§ **DATA FOR THIS TASK**
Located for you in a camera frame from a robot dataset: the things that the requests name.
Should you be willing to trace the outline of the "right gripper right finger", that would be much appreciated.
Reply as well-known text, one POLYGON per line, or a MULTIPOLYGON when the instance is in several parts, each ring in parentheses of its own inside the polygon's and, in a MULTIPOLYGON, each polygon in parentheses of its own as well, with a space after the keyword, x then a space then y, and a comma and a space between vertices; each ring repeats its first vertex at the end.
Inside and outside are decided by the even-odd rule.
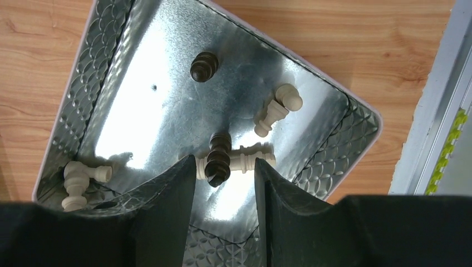
POLYGON ((264 266, 470 266, 471 198, 350 195, 329 204, 255 162, 264 266))

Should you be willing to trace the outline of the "clear plastic container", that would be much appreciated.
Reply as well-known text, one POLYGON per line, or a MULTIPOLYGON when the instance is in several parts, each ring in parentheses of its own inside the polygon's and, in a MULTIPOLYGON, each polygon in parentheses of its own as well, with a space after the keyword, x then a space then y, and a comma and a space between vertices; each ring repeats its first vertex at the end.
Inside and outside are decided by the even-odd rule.
POLYGON ((319 68, 213 1, 94 1, 50 135, 32 200, 61 210, 70 161, 109 165, 87 208, 157 177, 182 157, 204 157, 217 132, 236 153, 276 157, 275 170, 326 201, 375 143, 381 115, 319 68), (219 67, 196 82, 201 52, 219 67), (288 83, 303 106, 254 132, 288 83))

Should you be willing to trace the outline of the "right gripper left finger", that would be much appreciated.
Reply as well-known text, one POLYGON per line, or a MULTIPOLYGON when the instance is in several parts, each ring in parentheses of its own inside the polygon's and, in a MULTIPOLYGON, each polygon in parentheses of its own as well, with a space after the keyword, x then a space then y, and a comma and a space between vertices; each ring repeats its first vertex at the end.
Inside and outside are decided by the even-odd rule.
POLYGON ((1 203, 2 266, 181 266, 194 199, 196 162, 92 209, 1 203))

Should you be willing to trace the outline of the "dark chess piece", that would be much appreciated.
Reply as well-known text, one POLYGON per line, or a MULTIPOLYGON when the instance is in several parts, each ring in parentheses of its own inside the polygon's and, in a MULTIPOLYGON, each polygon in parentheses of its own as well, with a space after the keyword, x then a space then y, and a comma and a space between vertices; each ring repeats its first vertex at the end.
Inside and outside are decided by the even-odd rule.
POLYGON ((209 141, 209 154, 205 164, 205 177, 210 186, 218 187, 230 177, 232 140, 227 132, 214 133, 209 141))

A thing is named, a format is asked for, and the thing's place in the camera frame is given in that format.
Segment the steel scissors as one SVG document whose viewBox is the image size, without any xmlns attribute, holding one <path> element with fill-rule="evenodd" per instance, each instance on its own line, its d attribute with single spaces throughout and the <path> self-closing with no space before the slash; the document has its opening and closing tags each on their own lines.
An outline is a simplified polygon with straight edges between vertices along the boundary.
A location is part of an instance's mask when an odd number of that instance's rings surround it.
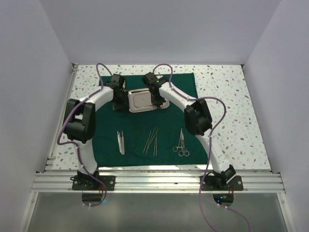
<svg viewBox="0 0 309 232">
<path fill-rule="evenodd" d="M 188 157 L 190 155 L 190 152 L 186 149 L 185 143 L 184 143 L 184 135 L 183 135 L 183 130 L 181 129 L 180 132 L 180 142 L 179 142 L 179 156 L 180 157 Z"/>
</svg>

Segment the steel instrument tray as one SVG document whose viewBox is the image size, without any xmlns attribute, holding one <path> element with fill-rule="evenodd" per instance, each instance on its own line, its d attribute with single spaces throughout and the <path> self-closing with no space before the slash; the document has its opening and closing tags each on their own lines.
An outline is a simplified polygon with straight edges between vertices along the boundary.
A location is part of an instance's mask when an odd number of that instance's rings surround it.
<svg viewBox="0 0 309 232">
<path fill-rule="evenodd" d="M 141 113 L 147 111 L 153 111 L 157 109 L 166 109 L 170 103 L 168 100 L 158 108 L 152 103 L 151 93 L 148 88 L 140 88 L 130 90 L 128 92 L 129 112 Z"/>
</svg>

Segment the steel ring-handled forceps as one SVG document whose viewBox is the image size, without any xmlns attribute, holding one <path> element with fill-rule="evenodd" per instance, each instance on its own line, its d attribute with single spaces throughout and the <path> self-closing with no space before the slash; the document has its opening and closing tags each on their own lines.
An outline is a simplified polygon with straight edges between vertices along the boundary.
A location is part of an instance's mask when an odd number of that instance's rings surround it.
<svg viewBox="0 0 309 232">
<path fill-rule="evenodd" d="M 183 139 L 183 130 L 180 130 L 180 136 L 178 145 L 173 147 L 173 152 L 179 152 L 179 153 L 185 153 L 185 147 L 184 147 L 184 139 Z"/>
</svg>

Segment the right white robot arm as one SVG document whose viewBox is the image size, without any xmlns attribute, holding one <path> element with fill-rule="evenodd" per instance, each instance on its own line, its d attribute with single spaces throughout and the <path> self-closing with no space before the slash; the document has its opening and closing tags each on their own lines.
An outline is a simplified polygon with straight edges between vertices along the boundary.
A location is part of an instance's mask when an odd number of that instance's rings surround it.
<svg viewBox="0 0 309 232">
<path fill-rule="evenodd" d="M 208 154 L 208 161 L 212 164 L 212 175 L 210 180 L 201 182 L 211 183 L 219 190 L 227 189 L 232 185 L 232 180 L 236 176 L 234 167 L 227 161 L 220 146 L 213 141 L 212 133 L 226 115 L 226 106 L 223 104 L 224 113 L 216 125 L 212 124 L 212 117 L 206 99 L 215 97 L 193 98 L 178 89 L 171 79 L 166 77 L 156 77 L 153 73 L 148 73 L 142 77 L 143 83 L 148 87 L 155 105 L 162 105 L 164 100 L 168 100 L 180 108 L 184 113 L 184 122 L 187 131 L 195 136 Z"/>
</svg>

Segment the dark green surgical cloth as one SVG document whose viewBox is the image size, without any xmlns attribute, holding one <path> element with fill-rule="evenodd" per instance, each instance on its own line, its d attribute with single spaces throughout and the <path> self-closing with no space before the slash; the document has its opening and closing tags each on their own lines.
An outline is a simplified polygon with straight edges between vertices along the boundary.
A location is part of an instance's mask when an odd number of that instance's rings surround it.
<svg viewBox="0 0 309 232">
<path fill-rule="evenodd" d="M 153 156 L 154 139 L 147 153 L 143 153 L 149 132 L 153 132 L 154 128 L 158 128 L 156 157 Z M 190 152 L 188 157 L 180 157 L 179 152 L 173 152 L 181 129 L 185 147 Z M 117 131 L 124 133 L 124 155 L 119 152 Z M 186 130 L 184 113 L 174 104 L 166 109 L 131 113 L 114 111 L 112 103 L 106 103 L 96 111 L 92 146 L 99 167 L 205 164 L 208 160 L 199 140 Z"/>
</svg>

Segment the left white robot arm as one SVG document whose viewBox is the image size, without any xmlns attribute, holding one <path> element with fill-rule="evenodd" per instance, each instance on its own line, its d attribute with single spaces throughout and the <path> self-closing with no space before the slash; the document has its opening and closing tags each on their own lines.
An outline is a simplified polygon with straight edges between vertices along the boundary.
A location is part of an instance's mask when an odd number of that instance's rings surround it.
<svg viewBox="0 0 309 232">
<path fill-rule="evenodd" d="M 63 126 L 57 139 L 58 145 L 72 144 L 76 147 L 79 163 L 77 177 L 91 190 L 97 189 L 102 183 L 92 148 L 96 111 L 109 102 L 114 111 L 129 109 L 126 79 L 119 74 L 113 74 L 110 81 L 88 97 L 67 101 Z"/>
</svg>

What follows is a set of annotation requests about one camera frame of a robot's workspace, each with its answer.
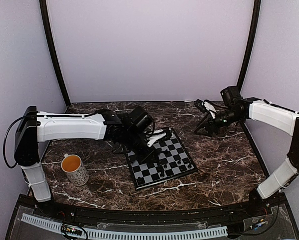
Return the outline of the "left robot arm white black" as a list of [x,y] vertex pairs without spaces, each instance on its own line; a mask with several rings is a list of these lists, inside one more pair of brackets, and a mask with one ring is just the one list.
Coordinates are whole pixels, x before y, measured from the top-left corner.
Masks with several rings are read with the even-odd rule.
[[92,139],[113,141],[125,146],[145,162],[155,155],[154,144],[166,136],[163,130],[149,126],[153,118],[140,106],[130,113],[117,114],[108,109],[90,114],[55,114],[27,108],[24,116],[11,125],[18,125],[15,133],[14,160],[27,178],[40,209],[49,218],[60,214],[60,206],[52,201],[40,156],[39,143],[64,139]]

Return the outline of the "black knight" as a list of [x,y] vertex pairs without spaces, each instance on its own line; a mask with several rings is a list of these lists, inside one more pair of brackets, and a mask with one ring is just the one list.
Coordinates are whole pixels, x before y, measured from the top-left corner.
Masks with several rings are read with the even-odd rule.
[[185,172],[187,170],[185,165],[180,166],[179,169],[181,172]]

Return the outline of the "black piece edge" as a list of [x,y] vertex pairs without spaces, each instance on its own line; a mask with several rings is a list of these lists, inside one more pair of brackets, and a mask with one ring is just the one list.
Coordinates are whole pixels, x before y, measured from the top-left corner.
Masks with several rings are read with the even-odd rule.
[[142,178],[142,177],[138,177],[138,178],[137,178],[137,182],[138,182],[139,184],[141,184],[142,181],[143,181],[143,178]]

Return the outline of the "black grey chess board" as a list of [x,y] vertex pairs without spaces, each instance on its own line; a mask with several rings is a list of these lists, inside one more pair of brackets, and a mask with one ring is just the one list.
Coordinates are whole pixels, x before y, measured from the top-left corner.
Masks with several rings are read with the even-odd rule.
[[[161,151],[158,156],[159,163],[148,162],[140,164],[135,160],[133,152],[126,152],[125,157],[130,170],[134,187],[137,191],[146,189],[164,182],[182,178],[190,174],[196,173],[198,167],[192,157],[184,147],[181,139],[172,128],[173,137],[163,142],[154,144],[156,150]],[[192,163],[192,169],[181,172],[180,166],[186,166]],[[164,178],[160,177],[160,169],[164,169]],[[137,182],[138,177],[142,178],[142,183]]]

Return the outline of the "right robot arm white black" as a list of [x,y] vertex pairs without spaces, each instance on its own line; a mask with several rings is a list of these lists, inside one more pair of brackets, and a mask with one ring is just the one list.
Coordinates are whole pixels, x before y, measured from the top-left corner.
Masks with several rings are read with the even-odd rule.
[[244,212],[255,217],[270,198],[299,176],[299,112],[256,97],[244,98],[236,86],[221,91],[224,106],[210,100],[196,100],[194,105],[203,119],[196,135],[215,137],[234,123],[247,123],[255,145],[260,150],[270,176],[252,194]]

§ **REQUIRED WORK**
Where a line of the entries above holds the word "finger", return that line.

§ **ANSWER TO THIS PROBLEM**
Should you be willing to trace the outline of the "right gripper right finger", that would be much appreciated.
Should you be willing to trace the outline of the "right gripper left finger", that would be much appreciated.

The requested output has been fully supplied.